The Complainant’s current salary is currently €58,456.69.
Summary of Complainant’s Case:
The Complainant outlined his dispute in relation to a clause outlined in his contract of employment which states “there is a maximum limit on sick pay of 6 months for staff”. The Complainant states his employer claims that an employee is only entitled to 6 months paid sick leave for the entire duration of employment rather than this being subject to a specific period of time such as 12 months.
The Complainant states that current management are interpreting that this limits staff to an entitlement of 6 months for the duration of employment however the Complainant states that this was not the intention of previous management who issued the contract and subsequent managers operating the HR department prior to the current HR Supervisor. The Complaint outlined that there are not many employees within the company with the same contract as him with the same entitlement of sick leave and so it would not place a financial burden on the company to pay staff more than 6 months pay during the course of their employment.
The Complainant outlined that he is aware of other employees within the company with whom the Respondent ceased all sick leave payments as they were seen to be accumulating too much “casual” absence. The Complainant outlined that he is aware that several of these individuals challenged this decision externally and the Respondent made an agreement with these individuals that they could receive sick pay again after two to three years of using up their 6 months entitlement.
The Complainant presented a signed agreement between the Respondent and another employee (AE1) of the company which was reached in the presence of the Labour Relations Commission in March 2005. This agreement outlined that the employee in question would be entitled to six months paid sick leave over a two year period.
The Complainant also provided evidence of an agreement which was made by the Respondent with a second member of staff (AE2) which outlined that the employee could re-enter the sick pay scheme after three years if his absenteeism was ‘reasonable’.
The Complainant outlined that he does believe that the Respondent tracks absence correctly and does not always stop paying sick pay after 6 months. The Complainant stated that he is aware of colleagues with 20 plus years’ service who have exceeded six months sick leave.
The Complainant stated that when the insurance company declared him fit to return to work on 1 April 2017, the HR Supervisor told him that the company were willing to allow him continue on a four day week until December to which he thanked the company.
The Complainant stated that he has not yet returned to work as he is still undergoing chemotherapy treatment.
The Complainant outlined that he was never asked to return to work in some capacity nor was he told that he could take a grievance that he raised to the European HR Director. The Complainant also outlined that this option is not outlined the company’s own Grievance Procedure.
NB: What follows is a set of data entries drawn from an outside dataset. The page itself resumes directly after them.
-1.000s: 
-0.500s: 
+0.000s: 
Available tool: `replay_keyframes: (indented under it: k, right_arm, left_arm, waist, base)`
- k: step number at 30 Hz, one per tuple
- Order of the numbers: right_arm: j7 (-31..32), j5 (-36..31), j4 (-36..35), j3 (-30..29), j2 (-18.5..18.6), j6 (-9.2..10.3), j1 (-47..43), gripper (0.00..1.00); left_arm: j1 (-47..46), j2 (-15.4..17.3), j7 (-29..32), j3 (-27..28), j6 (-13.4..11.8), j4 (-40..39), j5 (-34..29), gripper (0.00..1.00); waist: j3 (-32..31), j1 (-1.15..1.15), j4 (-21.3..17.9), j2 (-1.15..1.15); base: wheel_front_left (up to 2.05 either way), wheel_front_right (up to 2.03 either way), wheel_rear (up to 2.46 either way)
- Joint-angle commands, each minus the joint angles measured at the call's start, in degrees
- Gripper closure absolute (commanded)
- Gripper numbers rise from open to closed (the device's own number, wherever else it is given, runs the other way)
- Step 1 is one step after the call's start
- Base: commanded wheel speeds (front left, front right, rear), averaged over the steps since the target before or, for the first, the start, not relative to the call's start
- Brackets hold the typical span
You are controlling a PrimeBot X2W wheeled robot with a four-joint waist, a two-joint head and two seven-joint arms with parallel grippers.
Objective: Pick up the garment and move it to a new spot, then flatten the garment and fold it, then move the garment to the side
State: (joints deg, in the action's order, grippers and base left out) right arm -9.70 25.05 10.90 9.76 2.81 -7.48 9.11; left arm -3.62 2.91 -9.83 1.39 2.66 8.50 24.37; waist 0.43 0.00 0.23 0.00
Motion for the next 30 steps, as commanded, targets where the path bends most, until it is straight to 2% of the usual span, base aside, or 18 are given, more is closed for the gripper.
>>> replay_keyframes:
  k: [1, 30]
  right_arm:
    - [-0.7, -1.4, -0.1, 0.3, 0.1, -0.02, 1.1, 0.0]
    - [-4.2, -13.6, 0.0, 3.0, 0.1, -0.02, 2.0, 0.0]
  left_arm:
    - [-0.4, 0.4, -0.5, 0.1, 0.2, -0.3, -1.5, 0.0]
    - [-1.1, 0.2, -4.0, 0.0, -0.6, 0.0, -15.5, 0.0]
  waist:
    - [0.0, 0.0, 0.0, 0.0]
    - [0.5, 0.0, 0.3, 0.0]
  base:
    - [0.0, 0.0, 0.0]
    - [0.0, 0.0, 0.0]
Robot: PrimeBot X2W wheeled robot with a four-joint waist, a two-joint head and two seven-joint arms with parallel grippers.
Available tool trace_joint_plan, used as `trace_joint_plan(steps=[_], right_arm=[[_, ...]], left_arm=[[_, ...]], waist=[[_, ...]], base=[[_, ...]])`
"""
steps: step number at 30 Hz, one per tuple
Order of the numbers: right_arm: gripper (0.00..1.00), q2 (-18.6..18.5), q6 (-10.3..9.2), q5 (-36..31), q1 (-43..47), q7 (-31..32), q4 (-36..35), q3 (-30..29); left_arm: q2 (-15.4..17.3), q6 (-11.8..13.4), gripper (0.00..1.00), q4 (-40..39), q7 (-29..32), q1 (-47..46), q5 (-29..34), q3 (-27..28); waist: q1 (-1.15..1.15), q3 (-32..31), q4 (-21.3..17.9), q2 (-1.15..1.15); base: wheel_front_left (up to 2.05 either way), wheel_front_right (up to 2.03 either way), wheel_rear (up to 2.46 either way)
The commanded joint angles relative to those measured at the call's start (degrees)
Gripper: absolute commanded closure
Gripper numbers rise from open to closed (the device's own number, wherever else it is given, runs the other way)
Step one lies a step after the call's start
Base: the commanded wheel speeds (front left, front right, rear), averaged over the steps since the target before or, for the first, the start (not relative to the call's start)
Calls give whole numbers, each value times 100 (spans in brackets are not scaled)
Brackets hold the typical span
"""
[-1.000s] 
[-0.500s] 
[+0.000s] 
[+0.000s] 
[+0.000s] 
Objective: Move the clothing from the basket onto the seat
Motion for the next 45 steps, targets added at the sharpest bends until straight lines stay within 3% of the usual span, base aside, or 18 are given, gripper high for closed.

The Complainant stated that he interprets the sick pay scheme entitlement as per the contract to be per annum. The Complainant outlined that he should not have to interpret the contract, that it should be clear and unambiguous as to the period. There is no handbook or additional policy in place clarifying the sick pay entitlements. The Complainant outlined that he would like to have the same treatment in relation to sick pay as AE1 and AE2.
The Complainant outlined that his earnings from November 2017 to April 2018 was less due to the Respondent refusing to pay him €5328 in sick pay. The Complainant also outlined that if the Respondent had paid him for the first 6 months, then the insurance company would have paid him illness benefit as a new claim based on his current salary not as a re-instatement from May 2018 onwards based on his salary from 2012. Due to the insurance company using his salary from 2012 which is less than his current salary, the payment shortfall from the insurance company equates to €226 per month. The Complainant outlined that the insurance pay 67% of his current salary minus the state illness benefit. The Complainant stated that taking this case was not for monetary reasons but for principal and so should he be successful in his claim, all monies would be donated to local cancer charities.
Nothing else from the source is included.